» Instructions for the task: Write out again each line of the material below, unchanged, from the first one to the line that holds "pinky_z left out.".

» Raw data:
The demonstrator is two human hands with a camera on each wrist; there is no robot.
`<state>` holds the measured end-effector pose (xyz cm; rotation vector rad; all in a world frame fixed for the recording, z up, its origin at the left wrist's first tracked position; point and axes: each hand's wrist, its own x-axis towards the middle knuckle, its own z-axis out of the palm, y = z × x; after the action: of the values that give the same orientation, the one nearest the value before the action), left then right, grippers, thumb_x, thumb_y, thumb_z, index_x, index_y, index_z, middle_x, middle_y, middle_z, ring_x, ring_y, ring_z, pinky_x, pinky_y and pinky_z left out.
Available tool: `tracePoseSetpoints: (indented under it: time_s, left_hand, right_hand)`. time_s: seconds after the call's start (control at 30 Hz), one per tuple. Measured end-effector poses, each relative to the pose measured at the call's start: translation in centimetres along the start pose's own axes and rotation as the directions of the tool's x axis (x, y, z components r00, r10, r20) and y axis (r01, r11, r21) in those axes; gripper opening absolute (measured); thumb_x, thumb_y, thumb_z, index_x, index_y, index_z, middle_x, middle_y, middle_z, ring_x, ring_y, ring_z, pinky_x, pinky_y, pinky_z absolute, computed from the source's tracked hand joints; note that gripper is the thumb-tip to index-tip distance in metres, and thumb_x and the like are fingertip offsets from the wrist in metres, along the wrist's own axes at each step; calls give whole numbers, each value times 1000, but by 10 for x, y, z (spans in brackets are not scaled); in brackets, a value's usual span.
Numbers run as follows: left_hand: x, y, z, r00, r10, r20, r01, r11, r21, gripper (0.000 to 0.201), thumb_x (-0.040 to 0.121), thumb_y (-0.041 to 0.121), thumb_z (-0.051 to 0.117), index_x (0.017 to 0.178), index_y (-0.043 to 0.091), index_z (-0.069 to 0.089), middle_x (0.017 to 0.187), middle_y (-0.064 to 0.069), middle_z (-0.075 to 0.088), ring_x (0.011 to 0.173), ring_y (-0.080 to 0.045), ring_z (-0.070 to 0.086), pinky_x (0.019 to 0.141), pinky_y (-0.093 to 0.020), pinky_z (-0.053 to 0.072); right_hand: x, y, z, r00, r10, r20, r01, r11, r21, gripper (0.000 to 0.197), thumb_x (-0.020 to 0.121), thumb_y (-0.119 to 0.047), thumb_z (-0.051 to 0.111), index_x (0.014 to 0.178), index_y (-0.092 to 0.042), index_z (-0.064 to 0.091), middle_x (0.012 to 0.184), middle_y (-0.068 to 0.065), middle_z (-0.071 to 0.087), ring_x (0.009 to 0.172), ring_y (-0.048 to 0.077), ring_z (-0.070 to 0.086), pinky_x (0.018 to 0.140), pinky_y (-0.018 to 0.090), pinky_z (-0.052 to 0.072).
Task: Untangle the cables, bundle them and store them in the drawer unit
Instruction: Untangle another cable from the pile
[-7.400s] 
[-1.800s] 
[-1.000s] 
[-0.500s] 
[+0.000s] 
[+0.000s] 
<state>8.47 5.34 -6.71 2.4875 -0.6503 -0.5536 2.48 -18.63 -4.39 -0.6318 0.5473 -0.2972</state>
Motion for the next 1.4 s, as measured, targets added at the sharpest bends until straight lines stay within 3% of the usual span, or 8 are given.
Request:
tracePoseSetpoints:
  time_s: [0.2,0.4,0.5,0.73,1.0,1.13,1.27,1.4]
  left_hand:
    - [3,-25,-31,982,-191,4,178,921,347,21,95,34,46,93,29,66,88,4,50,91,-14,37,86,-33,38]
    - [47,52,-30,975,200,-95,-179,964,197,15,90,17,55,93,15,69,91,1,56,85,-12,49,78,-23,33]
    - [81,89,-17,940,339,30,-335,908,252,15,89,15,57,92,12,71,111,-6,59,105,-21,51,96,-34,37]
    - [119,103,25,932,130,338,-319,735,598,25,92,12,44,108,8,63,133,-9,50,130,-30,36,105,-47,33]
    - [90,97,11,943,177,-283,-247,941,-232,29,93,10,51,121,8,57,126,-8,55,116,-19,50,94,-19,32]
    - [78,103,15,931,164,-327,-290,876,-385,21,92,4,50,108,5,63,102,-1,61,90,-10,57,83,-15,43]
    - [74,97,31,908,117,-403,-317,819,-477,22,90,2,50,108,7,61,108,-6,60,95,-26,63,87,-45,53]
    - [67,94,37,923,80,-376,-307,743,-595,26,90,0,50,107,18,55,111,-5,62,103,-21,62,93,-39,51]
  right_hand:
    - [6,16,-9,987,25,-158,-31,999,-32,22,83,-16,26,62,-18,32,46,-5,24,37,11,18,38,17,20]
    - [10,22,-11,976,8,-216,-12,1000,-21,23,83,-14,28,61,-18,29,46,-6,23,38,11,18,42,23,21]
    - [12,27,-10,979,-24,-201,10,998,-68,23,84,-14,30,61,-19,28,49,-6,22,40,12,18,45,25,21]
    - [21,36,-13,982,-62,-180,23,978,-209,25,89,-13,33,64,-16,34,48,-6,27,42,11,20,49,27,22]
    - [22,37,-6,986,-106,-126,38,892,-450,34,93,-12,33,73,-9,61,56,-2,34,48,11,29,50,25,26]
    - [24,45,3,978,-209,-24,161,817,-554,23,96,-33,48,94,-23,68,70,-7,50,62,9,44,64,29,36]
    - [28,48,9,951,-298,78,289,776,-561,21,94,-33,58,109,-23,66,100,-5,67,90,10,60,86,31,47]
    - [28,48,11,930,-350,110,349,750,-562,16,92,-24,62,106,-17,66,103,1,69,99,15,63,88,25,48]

» Finished exercise:
The demonstrator is two human hands with a camera on each wrist; there is no robot.
`<state>` holds the measured end-effector pose (xyz cm; rotation vector rad; all in a world frame fixed for the recording, z up, its origin at the left wrist's first tracked position; point and axes: each hand's wrist, its own x-axis towards the middle knuckle, its own z-axis out of the palm, y = z × x; after the action: of the values that give the same orientation, the one nearest the value before the action), left then right, grippers, thumb_x, thumb_y, thumb_z, index_x, index_y, index_z, middle_x, middle_y, middle_z, ring_x, ring_y, ring_z, pinky_x, pinky_y and pinky_z left out.

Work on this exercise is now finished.